Only lines with the string "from" are wanted. Pull them out of the data.

[[ Stored data open ]]

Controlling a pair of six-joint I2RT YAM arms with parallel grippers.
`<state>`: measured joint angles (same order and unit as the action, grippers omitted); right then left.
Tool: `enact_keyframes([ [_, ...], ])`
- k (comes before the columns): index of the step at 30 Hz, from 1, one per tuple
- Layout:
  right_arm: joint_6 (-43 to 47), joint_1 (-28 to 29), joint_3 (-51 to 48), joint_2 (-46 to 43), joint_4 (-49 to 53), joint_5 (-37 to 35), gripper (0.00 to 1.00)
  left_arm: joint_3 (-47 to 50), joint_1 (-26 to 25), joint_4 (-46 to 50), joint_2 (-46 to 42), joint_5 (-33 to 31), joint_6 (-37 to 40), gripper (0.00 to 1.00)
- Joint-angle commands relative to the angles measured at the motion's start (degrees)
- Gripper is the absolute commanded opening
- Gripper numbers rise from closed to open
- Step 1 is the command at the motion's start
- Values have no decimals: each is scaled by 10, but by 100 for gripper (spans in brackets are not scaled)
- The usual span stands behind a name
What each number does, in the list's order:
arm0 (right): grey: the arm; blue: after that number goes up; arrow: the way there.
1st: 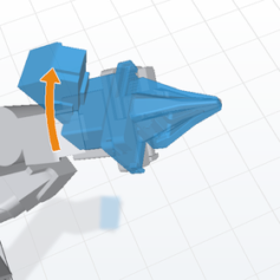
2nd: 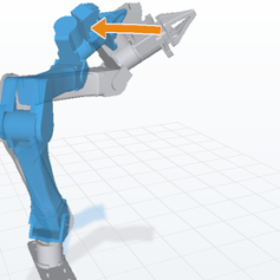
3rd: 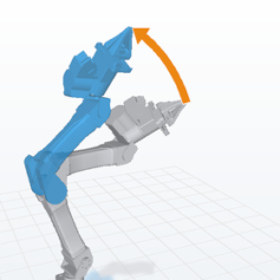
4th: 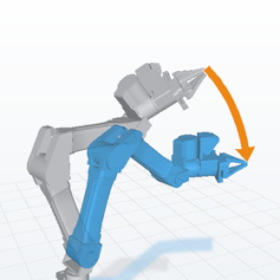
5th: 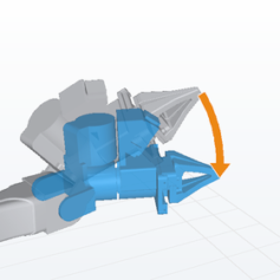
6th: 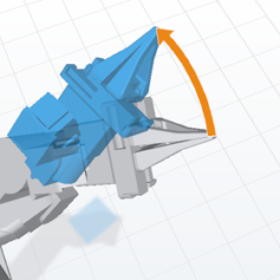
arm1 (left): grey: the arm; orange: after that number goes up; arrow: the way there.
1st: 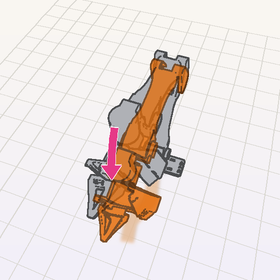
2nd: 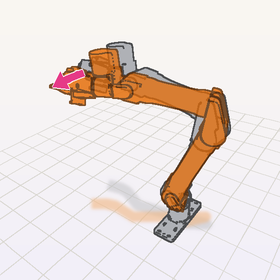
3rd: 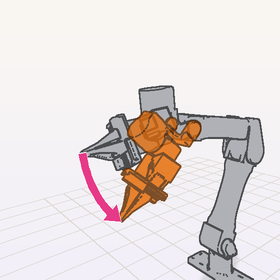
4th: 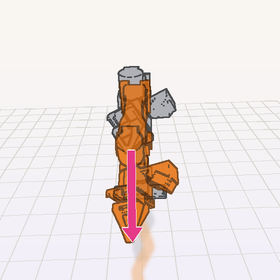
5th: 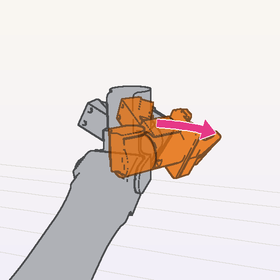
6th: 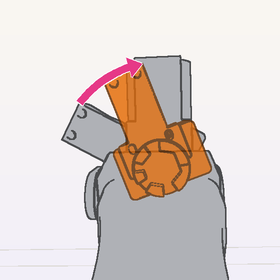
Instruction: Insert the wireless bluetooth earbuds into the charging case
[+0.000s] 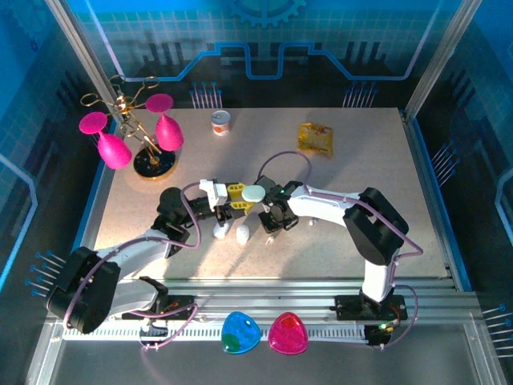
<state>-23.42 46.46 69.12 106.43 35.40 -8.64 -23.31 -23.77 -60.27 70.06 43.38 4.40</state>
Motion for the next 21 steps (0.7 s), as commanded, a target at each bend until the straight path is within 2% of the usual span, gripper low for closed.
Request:
enact_keyframes([
  [1,11,6,16,16,21,-10,27,8,5,-14,-10,11,-1,19],
  [6,11,6,15,21,19,-12,25,10,5,-17,-11,11,-3,19],
  [10,7,6,14,20,19,-18,17,10,5,-15,-11,10,-3,19],
  [14,6,4,9,10,19,-26,16,10,5,-16,-11,7,-4,19],
  [17,5,1,-7,-12,6,-30,29,8,5,-11,-8,-5,-8,19],
  [21,5,-9,-52,-77,-33,-26,40,-1,7,5,0,-18,-14,19],
])
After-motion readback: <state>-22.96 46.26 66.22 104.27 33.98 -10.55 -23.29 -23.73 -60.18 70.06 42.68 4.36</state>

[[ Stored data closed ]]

> _Exercise solution_
- k (comes before the columns): index of the step at 30 Hz, from 1, one per tuple
- Gripper numbers rise from closed to open

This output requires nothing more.